From an old old article in The Atlantic: “The Undertaker’s Racket“:
Cemetery salesmen are also prone to confuse fact with fiction to their own advantage in discussing the law. Cemeteries derive a substantial income from the sale of vaults. The vault, a cement enclosure for the casket, is not only a money-maker; it facilitates upkeep of the cemetery by preventing the eventual subsidence of the grave as the casket disintegrates. In response to my inquiry, a cemetery salesman (identified on his card as a “memorial counsellor”) called at my house to sell me what he was pleased to call a “pre-need memorial estate”—in other words, a grave. After he had quoted the prices of the various graves, the salesman explained that a minimum of $120 must be added for a vault, which, he said, is “required by law.” Why is it required by law? To prevent the ground from caving in. But suppose I should be buried in one of those eternal caskets made of solid bronze? Those things are not as solid as they look; you’d be surprised how soon they fall apart. Are you sure it is required by law? I’ve been in this business fifteen years, I should know. Then would you be willing to sign this! I had been writing on a sheet of paper, “California State Law requires a vault for ground burial.”) The memorial counsellor swept up his colored photographs of memorial estates, backed out the door, and fled down the street.
Keep in mind this article is from 1963, so you’d have to multiply any dollar amounts you read there by around 7 to get accurate metrics.
Mitford mentions the interesting idea that the industry, particularly the actual funeral service, is designed to remove most indicators of death possible. This was not the case in past times.
Here’s another, much more recent article, focusing more on the practice of embalming.
Up until the Civil War, losing friends and family members was more frequent but no less painful than today. The main difference was that we cared for our dead at home. We bathed them, dressed them and placed them in the coldest room of the house — also known as the parlor — so that relatives and friends could pay their respects before burial.
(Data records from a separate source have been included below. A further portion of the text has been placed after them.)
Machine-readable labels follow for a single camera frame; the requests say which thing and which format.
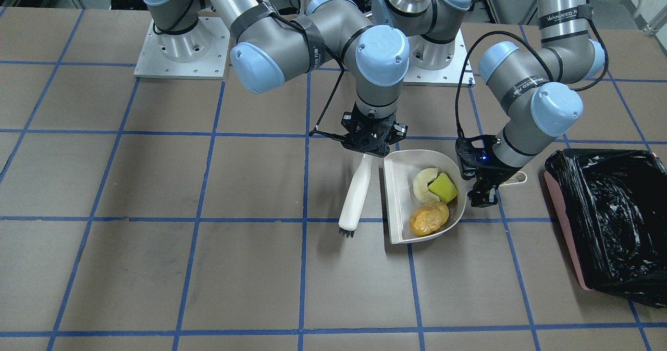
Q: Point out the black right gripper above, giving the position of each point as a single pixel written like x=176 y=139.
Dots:
x=399 y=130

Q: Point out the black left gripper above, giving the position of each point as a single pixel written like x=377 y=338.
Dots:
x=496 y=172

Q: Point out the yellow-green sponge piece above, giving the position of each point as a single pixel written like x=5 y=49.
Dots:
x=443 y=188

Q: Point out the yellow-brown toy potato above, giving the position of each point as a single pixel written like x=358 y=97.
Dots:
x=429 y=218

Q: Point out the pale curved fruit peel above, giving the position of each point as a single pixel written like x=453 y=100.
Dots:
x=420 y=182

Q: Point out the cream hand brush black bristles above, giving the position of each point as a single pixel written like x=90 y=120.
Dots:
x=355 y=197

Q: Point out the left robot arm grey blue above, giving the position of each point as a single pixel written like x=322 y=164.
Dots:
x=531 y=85

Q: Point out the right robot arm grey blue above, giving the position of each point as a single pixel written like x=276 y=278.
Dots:
x=266 y=50

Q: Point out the bin with black bag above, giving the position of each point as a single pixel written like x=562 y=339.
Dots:
x=611 y=209

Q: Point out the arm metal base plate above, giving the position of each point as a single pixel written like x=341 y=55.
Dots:
x=443 y=75
x=199 y=54
The Civil War interrupted this cycle. The dead didn’t always come home. “After the funeral journey of Abraham Lincoln’s embalmed body from Washington D.C. to Springfield, (embalming) slowly gained legitimacy,” Laderman writes. “Lincoln’s body served as son to those who lost children to anonymous graves.” Yet, at the beginning of the 20th century, embalming was still a procedure regarded with skepticism and repulsion by many. Embalming “had been employed in medical schools usually in secret to preserve cadavers for instruction in the middle of the 19th century,” writes Laderman.
It reads okay up until the end, where it takes a bizarre editorial bent. Everyone needs to be an damned activist these days.